Copy each line of the data that has "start" in it.
++++ Available data
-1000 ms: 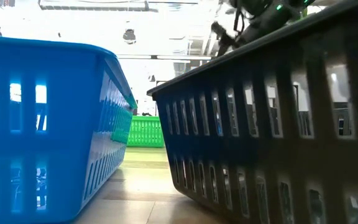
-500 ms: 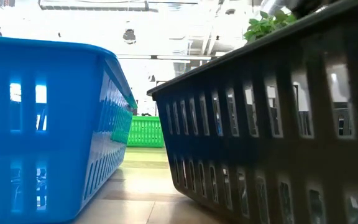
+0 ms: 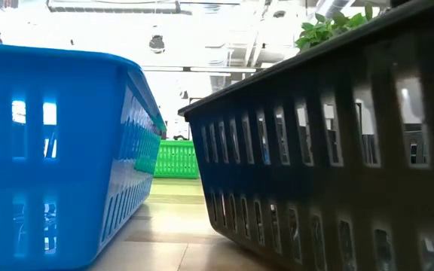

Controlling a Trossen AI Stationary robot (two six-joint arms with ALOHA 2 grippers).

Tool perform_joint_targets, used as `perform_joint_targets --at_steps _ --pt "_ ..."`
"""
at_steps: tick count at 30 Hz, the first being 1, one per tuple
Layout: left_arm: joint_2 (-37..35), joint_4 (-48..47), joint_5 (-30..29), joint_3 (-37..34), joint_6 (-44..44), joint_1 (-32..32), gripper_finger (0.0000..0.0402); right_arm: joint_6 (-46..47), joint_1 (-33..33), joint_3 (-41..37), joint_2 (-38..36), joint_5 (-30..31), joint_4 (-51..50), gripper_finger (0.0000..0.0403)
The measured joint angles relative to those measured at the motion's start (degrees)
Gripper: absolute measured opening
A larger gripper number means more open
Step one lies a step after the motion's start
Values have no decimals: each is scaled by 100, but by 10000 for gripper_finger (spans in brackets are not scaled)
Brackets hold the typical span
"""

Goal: Stack baskets by color
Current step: Stack the bottom black bin on the top black bin

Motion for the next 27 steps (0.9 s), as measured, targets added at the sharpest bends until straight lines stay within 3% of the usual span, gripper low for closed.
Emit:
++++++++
▶ _Written response_:
The measured joint angles relative to those measured at the motion's start (degrees)
Step one lies a step after the motion's start

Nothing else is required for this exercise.